I read a fantastic blog from the Freakonomics blog at the New York Times web site. I include everything here as well as the link to the Emory Screening Algorithm which helps you determine if you might have the flu.
From Stephen Dubner's blog:
November 10, 2009, 10:03 am
On the Prevalance of H1N1
By Stephen J. Dubner
In Seattle recently, I met a pulmonologist who said that the H1N1 virus has him busier than he’s ever been, his hospital beds full of flu patients.

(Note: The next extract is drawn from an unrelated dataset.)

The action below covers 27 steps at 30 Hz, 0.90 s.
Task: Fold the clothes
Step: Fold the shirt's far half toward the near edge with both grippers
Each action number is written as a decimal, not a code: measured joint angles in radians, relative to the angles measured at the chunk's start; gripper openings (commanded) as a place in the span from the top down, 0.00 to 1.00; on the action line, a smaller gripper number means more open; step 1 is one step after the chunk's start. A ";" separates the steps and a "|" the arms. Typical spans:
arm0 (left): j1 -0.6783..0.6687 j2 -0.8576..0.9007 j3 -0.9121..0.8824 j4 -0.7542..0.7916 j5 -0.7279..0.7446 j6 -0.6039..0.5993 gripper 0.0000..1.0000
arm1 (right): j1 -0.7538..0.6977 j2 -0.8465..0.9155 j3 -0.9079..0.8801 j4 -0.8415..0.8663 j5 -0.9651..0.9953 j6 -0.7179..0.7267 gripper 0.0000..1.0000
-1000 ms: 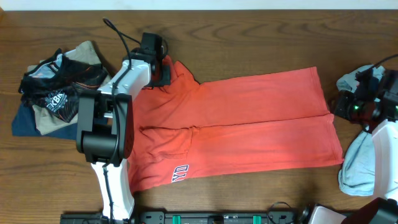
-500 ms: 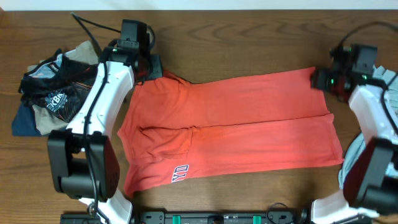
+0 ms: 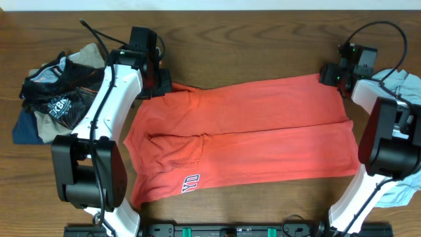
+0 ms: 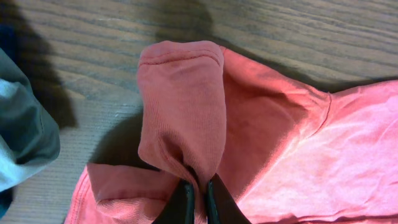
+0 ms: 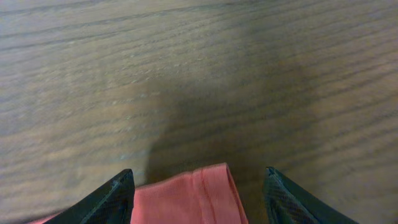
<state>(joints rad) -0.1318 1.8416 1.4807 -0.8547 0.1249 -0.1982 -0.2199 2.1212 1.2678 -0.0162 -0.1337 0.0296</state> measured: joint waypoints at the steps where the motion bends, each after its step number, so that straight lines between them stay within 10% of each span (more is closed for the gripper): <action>1: 0.000 0.000 0.000 -0.001 0.000 -0.005 0.94 | 0.001 0.008 0.000 0.014 0.001 0.002 0.35; 5: 0.000 0.000 -0.005 -0.001 0.000 -0.013 0.94 | 0.006 0.016 0.001 0.038 0.001 0.008 0.41; 11: 0.000 0.000 -0.024 -0.002 0.000 -0.015 0.94 | 0.024 0.019 0.005 0.020 0.020 0.014 0.99; 27: 0.000 0.000 -0.028 -0.053 0.000 -0.015 0.94 | -0.010 -0.063 0.032 -0.274 0.081 0.037 0.99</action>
<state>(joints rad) -0.1318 1.8416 1.4528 -0.9081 0.1249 -0.2134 -0.2295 2.0583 1.3003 -0.2901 -0.0528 0.0669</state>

The uptick hit particularly hard about 10 days ago, he said.
How has the flu been playing out across the country?
Craig Feied, the physician and technologist we write about in SuperFreakonomics (yes, we’ll run a virtual book club session with him soon; he’s in Chapter 2), sent along the following data picture. “Some doctor,” he writes, “made in a few seconds using Amalga.” That’s the hospital software system that Feied and Mark Smith developed at Washington (D.C.) Hospital Center, and which was later acquired by Microsoft.

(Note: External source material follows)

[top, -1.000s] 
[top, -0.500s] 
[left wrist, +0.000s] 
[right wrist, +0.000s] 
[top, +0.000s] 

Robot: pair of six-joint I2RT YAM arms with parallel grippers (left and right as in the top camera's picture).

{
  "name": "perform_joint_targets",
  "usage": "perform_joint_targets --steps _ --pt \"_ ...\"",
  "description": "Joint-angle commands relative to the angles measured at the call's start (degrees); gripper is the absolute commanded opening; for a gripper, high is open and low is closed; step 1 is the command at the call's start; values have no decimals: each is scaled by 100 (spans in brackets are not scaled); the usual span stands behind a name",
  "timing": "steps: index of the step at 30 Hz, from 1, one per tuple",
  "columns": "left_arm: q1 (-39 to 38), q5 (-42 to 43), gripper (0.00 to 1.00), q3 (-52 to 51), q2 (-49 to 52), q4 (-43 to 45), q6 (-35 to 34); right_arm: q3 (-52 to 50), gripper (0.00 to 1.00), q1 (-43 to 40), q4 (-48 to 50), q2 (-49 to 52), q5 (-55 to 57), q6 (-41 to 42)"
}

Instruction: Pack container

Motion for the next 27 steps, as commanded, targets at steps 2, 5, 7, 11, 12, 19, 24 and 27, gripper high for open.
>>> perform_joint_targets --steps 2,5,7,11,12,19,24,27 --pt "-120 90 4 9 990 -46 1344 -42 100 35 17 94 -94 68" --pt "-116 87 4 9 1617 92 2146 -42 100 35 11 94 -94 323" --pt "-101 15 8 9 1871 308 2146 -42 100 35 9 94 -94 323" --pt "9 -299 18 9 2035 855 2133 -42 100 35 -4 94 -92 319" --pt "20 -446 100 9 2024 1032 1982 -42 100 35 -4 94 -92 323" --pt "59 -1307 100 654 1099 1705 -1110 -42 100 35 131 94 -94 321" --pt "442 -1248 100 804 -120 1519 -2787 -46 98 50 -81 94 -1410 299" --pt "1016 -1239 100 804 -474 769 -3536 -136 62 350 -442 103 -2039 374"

Here’s Feied’s commentary on the picture:
For anybody who wonders how much “hype” there is in the H1N1 story, here is an Amalga-created graph of flu seasons in Washington, D.C. from 2002 to 2009.
ILI stands for “Influenza-Like-Illness,” meaning that this includes everybody who shows up at the hospital primarily for symptoms of flu (there’s no attempt to confirm the diagnosis of influenza with specific tests, so this likely includes some people with the “common cold” and people with pneumonia or other respiratory infections).
For each year, January 1 is at the left side of the screen and December 31 is at the right. Historically, the “flu season” has a small bump in the fall, with the serious spike usually beginning early in January and extending into the beginning of March.
It’s instantly apparent that this year is unprecedented in recent history. Long before the typical spike season we are already seeing more cases than we’ve ever seen — and presumably the worst is yet to come.
It’s possible, of course, that some of the surge was caused by patients who wouldn’t have gone to an E.R. but for the media “hype,” as Feied puts it, about H1N1.
To that end, Feied offers another data tool: the the Emory screening algorithm — a self-assessed flu survey “to help people decide when it’s time to go to the E.D.,” he says, “versus when they can safely stay home. As this problem reaches disaster proportions, emergency departments and physician offices will need all the help they can get.”